Cordovans are hoping to revive a long lost tanner crab fishery in Prince William Sound as a step towards keeping the town’s waterfront working year round.
Tanner crab. U.S. Fish and Wildlife Service photo.The crab fishery produced up to 14 million pounds in the early 1970s and had declined to about half a million pounds by the time it was closed after the 1989 Exxon Valdez oil spill. State managers believe the tanner stock remains depleted and cannot provide for a commercial fishery, but locals believe it’s time to take a closer look.
“It’s largely the opinion of the people around here that the fishery could support an expanded harvest,” said John Whissel, director of natural resources for the Native Village of Eyak. “The goal here is to get away from the boom and bust cycle, where the town doubles in size in May and then shrinks when the salmon fisheries wind down.”
Over the past year the town has turned out to support expanding research for the crab fishery in meetings with state commissioners and local legislators.
“This is as much of a grassroots effort as I’ve ever seen in terms of getting some science done. Everyone understands the benefits of having canneries and boats working year round,” Whissel said.
State biologists have conducted periodic trawl surveys in Prince William Sound since 1991, but Cordovans believe that method does not accurately count densities of crab in other regions. The Department of Fish and Game acknowledged in a memo that the existing survey “does not reflect tanner crab abundance outside the survey grounds” but they believe the trends “are reflective of Tanners throughout the Sound.”
Starting this fall, Cordovans plan to supplement the trawl data by doing something different: A mark recapture study.
“Marking and then recapturing crab is a pretty standard measurement of densities and age structures, and much more involved than a trawl survey,” Whissel said, adding that the Eyak tribe is now working out the study design and readying funding proposals for federal matching grants to jumpstart the Tanner project this winter.

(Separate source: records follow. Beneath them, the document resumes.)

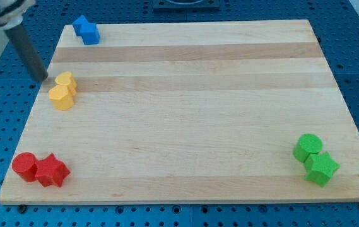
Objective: Move the yellow heart slightly towards the center of the board
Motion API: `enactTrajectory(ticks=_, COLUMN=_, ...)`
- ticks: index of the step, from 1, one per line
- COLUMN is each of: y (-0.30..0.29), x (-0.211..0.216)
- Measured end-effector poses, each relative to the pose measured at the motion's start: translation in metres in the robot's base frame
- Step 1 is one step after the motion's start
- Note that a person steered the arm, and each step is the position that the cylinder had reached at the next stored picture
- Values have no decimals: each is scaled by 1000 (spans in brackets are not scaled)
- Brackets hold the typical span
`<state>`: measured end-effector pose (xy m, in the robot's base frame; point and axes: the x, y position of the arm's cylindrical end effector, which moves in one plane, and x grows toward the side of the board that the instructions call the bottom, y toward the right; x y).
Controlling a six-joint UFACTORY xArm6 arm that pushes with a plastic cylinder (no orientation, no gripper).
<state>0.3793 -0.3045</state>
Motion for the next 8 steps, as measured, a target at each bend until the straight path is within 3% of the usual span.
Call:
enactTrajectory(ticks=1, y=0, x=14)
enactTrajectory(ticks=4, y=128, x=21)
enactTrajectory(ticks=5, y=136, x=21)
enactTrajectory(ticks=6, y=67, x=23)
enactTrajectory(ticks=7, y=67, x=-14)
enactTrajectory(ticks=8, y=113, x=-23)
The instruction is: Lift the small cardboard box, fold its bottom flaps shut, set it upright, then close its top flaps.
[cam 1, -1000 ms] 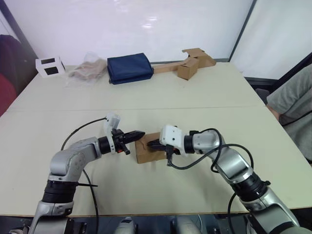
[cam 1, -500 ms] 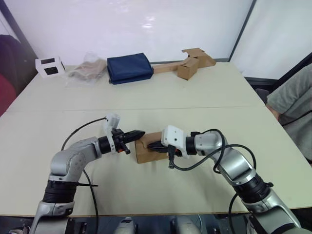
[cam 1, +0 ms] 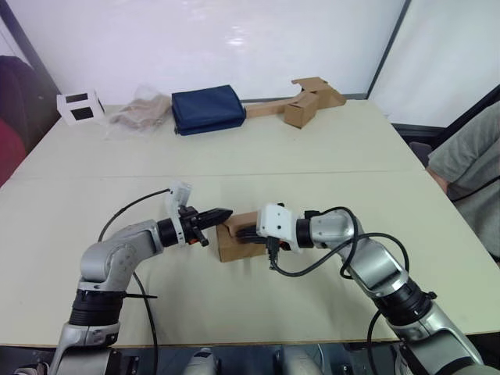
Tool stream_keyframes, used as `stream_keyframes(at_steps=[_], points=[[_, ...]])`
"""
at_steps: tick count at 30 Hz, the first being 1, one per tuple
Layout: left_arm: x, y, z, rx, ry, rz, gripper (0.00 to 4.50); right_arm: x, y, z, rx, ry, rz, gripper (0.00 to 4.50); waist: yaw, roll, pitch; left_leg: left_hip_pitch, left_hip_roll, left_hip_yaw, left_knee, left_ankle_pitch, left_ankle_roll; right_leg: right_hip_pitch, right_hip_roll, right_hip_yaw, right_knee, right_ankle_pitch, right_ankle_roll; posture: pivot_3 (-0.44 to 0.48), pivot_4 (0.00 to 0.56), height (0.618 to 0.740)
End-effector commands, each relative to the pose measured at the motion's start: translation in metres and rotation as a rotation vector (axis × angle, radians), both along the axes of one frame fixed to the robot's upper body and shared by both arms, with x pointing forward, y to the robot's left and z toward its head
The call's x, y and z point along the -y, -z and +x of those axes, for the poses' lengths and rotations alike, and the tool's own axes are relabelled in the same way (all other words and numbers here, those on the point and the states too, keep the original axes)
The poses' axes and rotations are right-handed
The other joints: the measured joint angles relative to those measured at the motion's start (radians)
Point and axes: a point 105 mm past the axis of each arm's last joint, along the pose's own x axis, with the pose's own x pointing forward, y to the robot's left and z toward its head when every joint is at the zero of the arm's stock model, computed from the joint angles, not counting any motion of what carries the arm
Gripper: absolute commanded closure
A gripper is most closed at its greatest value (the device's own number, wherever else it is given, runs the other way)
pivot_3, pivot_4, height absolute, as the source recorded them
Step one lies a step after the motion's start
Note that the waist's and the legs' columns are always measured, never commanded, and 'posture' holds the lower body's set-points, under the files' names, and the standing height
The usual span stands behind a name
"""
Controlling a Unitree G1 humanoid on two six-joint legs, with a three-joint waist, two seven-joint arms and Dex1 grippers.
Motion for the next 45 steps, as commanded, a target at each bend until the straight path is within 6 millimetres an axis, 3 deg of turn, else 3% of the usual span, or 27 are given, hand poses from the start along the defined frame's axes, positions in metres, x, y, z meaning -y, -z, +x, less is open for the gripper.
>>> stream_keyframes(at_steps=[1, 10, 18, 25, 30, 35, 40, 45], points=[[0.001, -0.007, -0.002, 0.023, 0.01, -0.017, 4.45, 0.002, 0.005, 0.009, 0.038, 0.038, -0.043, 4.5, 0.0, 0.0, 0.0, 0.0, 0.0, 0.0, 0.0, 0.0, 0.0, 0.0, 0.0, 0.0, 0.0, 0.0, 0.0, 0.0, 0.15, 0.74], [0.004, 0.001, -0.008, 0.043, 0.042, 0.061, 4.45, 0.0, 0.005, 0.011, 0.034, 0.035, -0.037, 4.5, 0.0, 0.0, 0.0, 0.0, 0.0, 0.0, 0.0, 0.0, 0.0, 0.0, 0.0, 0.0, 0.0, 0.0, 0.0, 0.0, 0.15, 0.74], [0.008, 0.016, -0.011, 0.132, 0.091, 0.255, 4.45, 0.004, -0.015, -0.004, -0.063, -0.009, 0.065, 4.5, 0.002, 0.0, 0.0, 0.0, 0.0, 0.0, 0.0, 0.0, 0.0, 0.001, 0.0, 0.0, -0.001, 0.0, 0.0, 0.0, 0.15, 0.74], [0.007, 0.02, -0.01, 0.194, 0.12, 0.346, 4.45, 0.009, -0.028, -0.002, -0.083, 0.018, 0.123, 4.5, 0.001, 0.0, 0.0, 0.0, 0.0, 0.0, 0.0, 0.0, 0.0, 0.001, 0.0, 0.0, -0.001, 0.0, 0.0, 0.0, 0.15, 0.74], [0.007, 0.013, -0.009, 0.223, 0.123, 0.34, 4.45, 0.011, -0.031, 0.002, -0.091, 0.044, 0.163, 4.5, 0.001, 0.0, 0.0, 0.0, 0.0, 0.0, 0.0, 0.0, 0.0, 0.001, 0.0, 0.0, -0.001, 0.0, 0.0, 0.0, 0.15, 0.74], [0.009, -0.018, -0.011, 0.217, 0.107, 0.195, 4.45, 0.014, -0.031, 0.017, -0.062, 0.115, 0.187, 4.5, 0.0, 0.0, 0.0, 0.0, 0.0, 0.0, 0.0, 0.0, 0.0, 0.001, 0.0, 0.0, -0.001, 0.0, 0.0, 0.0, 0.15, 0.74], [0.013, -0.017, -0.015, 0.218, 0.12, 0.214, 4.45, 0.013, -0.026, 0.017, -0.062, 0.108, 0.173, 4.5, -0.001, 0.0, 0.0, 0.0, 0.0, 0.0, -0.001, 0.0, 0.0, 0.0, 0.0, 0.0, -0.001, 0.0, 0.0, 0.0, 0.15, 0.74], [0.016, -0.002, -0.018, 0.211, 0.133, 0.277, 4.45, 0.012, -0.016, 0.014, -0.072, 0.093, 0.138, 4.5, -0.001, 0.0, 0.0, 0.0, 0.0, 0.0, -0.001, 0.0, 0.0, 0.0, 0.0, 0.0, -0.001, 0.0, 0.0, 0.0, 0.15, 0.74]])
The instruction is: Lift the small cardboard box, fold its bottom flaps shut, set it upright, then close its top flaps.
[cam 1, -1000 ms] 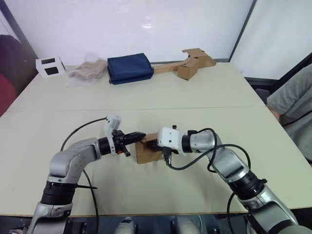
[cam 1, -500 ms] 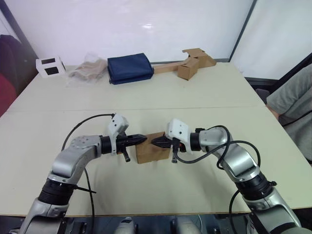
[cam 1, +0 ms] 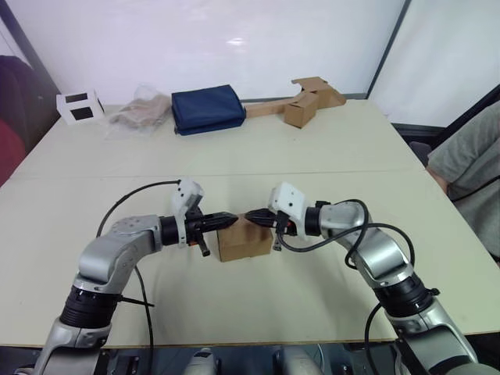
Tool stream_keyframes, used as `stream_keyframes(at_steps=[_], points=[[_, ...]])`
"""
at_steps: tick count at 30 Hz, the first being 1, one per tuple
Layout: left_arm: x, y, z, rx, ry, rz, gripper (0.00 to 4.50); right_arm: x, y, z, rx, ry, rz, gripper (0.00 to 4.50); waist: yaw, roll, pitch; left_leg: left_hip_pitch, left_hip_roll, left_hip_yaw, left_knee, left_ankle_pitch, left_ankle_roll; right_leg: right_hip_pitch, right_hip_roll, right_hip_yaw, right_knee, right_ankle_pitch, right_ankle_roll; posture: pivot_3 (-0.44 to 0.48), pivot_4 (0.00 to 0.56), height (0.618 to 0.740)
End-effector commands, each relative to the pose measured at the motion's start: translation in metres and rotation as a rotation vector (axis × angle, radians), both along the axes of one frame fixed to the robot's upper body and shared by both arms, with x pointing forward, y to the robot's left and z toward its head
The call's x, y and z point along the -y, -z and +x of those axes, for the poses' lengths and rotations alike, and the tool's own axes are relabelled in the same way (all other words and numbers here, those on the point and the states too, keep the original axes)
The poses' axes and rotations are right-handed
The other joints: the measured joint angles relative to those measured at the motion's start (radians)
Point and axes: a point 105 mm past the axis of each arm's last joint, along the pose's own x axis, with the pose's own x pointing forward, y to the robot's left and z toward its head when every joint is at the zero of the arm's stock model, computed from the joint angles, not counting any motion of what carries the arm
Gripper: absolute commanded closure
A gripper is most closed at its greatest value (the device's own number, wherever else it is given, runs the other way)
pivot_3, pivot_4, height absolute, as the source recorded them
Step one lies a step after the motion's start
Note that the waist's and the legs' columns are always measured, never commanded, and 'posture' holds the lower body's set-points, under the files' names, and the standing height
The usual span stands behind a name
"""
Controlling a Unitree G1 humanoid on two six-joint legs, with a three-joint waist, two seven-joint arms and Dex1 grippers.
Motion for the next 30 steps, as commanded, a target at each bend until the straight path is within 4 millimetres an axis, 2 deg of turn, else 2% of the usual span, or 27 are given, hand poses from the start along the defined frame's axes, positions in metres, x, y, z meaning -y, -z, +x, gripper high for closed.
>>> stream_keyframes(at_steps=[1, 8, 14, 17, 23, 26, 30], points=[[0.005, 0.007, -0.006, 0.032, 0.031, 0.068, 4.45, -0.003, 0.001, -0.004, 0.019, -0.028, -0.016, 4.5, 0.0, 0.0, 0.0, 0.0, 0.0, 0.0, 0.0, 0.0, 0.0, 0.0, 0.0, 0.0, 0.0, 0.0, 0.0, 0.0, 0.15, 0.74], [0.003, 0.025, -0.006, 0.032, 0.022, 0.136, 4.45, -0.003, 0.02, -0.002, -0.005, -0.013, -0.082, 4.5, 0.0, 0.0, 0.0, 0.0, 0.0, 0.0, 0.0, 0.0, 0.0, 0.0, 0.0, 0.0, 0.0, 0.0, 0.0, 0.0, 0.15, 0.74], [0.002, 0.023, -0.006, 0.031, 0.012, 0.122, 4.45, -0.004, 0.022, 0.002, -0.001, 0.002, -0.083, 4.5, 0.0, 0.0, 0.0, 0.001, 0.0, 0.0, 0.0, 0.0, 0.0, 0.001, 0.0, 0.0, 0.0, 0.0, 0.0, 0.0, 0.15, 0.74], [-0.001, 0.012, -0.004, 0.023, -0.023, 0.043, 4.45, -0.003, 0.016, 0.003, 0.011, 0.014, -0.043, 4.5, 0.0, 0.0, 0.0, 0.001, 0.0, 0.0, 0.0, 0.0, 0.0, 0.001, 0.0, 0.0, 0.0, 0.0, 0.0, 0.0, 0.15, 0.74], [-0.021, -0.019, 0.001, 0.008, -0.116, -0.117, 4.45, 0.009, -0.018, 0.003, -0.021, 0.046, 0.175, 4.5, 0.0, 0.0, 0.0, 0.001, 0.0, 0.0, 0.0, 0.0, 0.0, 0.001, 0.0, 0.0, 0.0, 0.0, 0.0, 0.0, 0.15, 0.74], [-0.032, -0.023, 0.001, -0.011, -0.155, -0.137, 4.45, 0.018, -0.027, 0.006, -0.038, 0.084, 0.247, 4.5, 0.0, 0.0, 0.0, 0.0, 0.0, 0.0, 0.0, 0.0, 0.0, 0.001, 0.0, 0.0, 0.0, 0.0, 0.0, 0.0, 0.15, 0.74], [-0.044, -0.018, -0.001, -0.034, -0.202, -0.124, 4.45, 0.033, -0.025, 0.01, -0.043, 0.155, 0.27, 4.5, 0.0, 0.0, 0.0, 0.0, 0.0, 0.0, 0.0, 0.0, 0.0, 0.001, 0.0, 0.0, 0.0, 0.0, 0.0, 0.0, 0.15, 0.74]])
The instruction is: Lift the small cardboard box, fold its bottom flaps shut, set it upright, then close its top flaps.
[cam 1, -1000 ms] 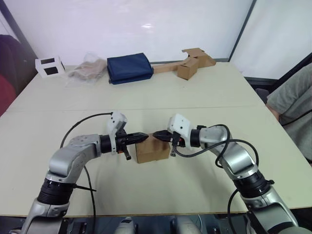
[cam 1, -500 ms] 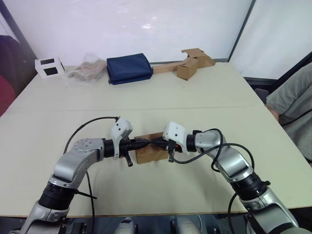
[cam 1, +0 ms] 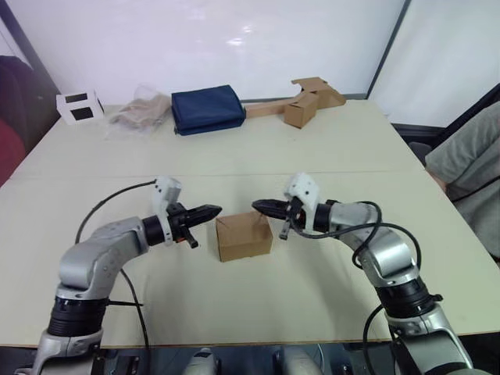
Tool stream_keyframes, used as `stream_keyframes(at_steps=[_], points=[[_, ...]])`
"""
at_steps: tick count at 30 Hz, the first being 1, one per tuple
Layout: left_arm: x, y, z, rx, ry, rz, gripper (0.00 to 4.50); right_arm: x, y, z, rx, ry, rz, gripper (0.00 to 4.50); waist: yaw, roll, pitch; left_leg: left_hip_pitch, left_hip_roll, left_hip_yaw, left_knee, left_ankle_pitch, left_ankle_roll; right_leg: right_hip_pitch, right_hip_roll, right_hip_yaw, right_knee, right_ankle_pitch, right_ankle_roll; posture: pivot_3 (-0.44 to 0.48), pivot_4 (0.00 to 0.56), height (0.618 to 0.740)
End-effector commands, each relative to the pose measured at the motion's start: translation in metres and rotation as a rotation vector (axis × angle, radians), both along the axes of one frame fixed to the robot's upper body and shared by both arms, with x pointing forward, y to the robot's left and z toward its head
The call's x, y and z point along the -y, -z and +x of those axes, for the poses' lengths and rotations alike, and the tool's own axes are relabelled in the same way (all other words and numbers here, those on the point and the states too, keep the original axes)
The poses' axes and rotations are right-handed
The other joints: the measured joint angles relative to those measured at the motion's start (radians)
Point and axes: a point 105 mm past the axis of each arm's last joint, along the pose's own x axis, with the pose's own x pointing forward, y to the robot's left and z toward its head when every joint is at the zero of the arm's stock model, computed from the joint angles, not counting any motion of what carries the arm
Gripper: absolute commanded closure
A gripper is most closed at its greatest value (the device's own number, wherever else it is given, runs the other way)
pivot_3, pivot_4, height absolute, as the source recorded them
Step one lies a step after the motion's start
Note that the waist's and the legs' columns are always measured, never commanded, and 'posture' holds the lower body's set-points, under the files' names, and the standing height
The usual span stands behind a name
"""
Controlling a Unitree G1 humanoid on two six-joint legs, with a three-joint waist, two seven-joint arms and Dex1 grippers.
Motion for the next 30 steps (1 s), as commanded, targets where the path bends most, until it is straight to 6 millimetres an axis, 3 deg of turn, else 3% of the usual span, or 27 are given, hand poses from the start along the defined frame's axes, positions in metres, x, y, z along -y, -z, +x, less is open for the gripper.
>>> stream_keyframes(at_steps=[1, 5, 9, 18, 30], points=[[-0.008, -0.004, -0.005, 0.016, -0.029, -0.004, 4.45, 0.011, -0.009, -0.001, 0.032, 0.048, 0.037, 4.5, 0.0, 0.0, 0.0, 0.0, 0.0, 0.0, 0.0, 0.0, 0.0, 0.0, 0.0, 0.0, 0.0, 0.0, 0.0, 0.0, 0.15, 0.74], [-0.022, 0.008, -0.008, 0.076, -0.127, 0.102, 4.45, 0.027, -0.007, -0.007, -0.013, 0.1, 0.083, 4.5, 0.001, 0.0, 0.0, 0.0, 0.0, 0.0, 0.0, 0.0, 0.0, 0.0, 0.0, 0.0, 0.0, 0.0, 0.0, 0.0, 0.15, 0.74], [-0.036, 0.034, -0.033, -0.114, -0.094, 0.125, 4.45, 0.057, -0.002, -0.031, -0.106, 0.128, 0.113, 4.5, 0.002, 0.0, 0.0, 0.0, 0.0, 0.0, -0.002, 0.0, 0.0, 0.0, 0.0, 0.0, -0.002, 0.0, 0.0, 0.0, 0.15, 0.74], [-0.063, 0.052, -0.061, -0.17, -0.141, 0.154, 4.45, 0.096, 0.038, -0.08, -0.369, 0.091, -0.078, 4.5, 0.001, 0.001, 0.0, 0.001, 0.001, 0.001, -0.003, -0.001, 0.001, 0.003, 0.0, 0.0, -0.007, 0.0, 0.0, 0.0, 0.15, 0.74], [-0.065, 0.056, -0.078, -0.246, -0.108, 0.096, 4.45, 0.105, 0.05, -0.075, -0.402, 0.121, -0.092, 4.5, 0.003, 0.001, 0.0, 0.004, 0.001, 0.001, -0.002, -0.001, 0.001, 0.008, 0.0, -0.001, -0.01, 0.0, 0.0, 0.0, 0.15, 0.74]])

State crab biologists said they will provide the Board of Fisheries with information next March “that could lead to a development of a harvest strategy and allow additional harvest,” according to ADF&G Commissioner Sam Cotten.
Meanwhile, Cordovans will begin their study with tanners pulled up in their subsistence pots this fall. Whissel is hopeful the project will serve as a model to evaluate other potential fisheries in the region.
“There’s other opportunities around here and it would be good for our town and for our state,” he said. “With oil prices being what they are and the tax rate being what it is, commercial fishing could play a larger role in the state budget if we gave them more chances to do that.”
Whissel called the crab project collaboration by the state and tribal government “an exciting new way forward.”
“The state will find that it is able to do a lot by collaborating with tribes because we have access to different pools of federal dollars in times of tightening budgets,” he said. “Coming together on projects like this instead of being territorial is going to be the way we do things in the future.”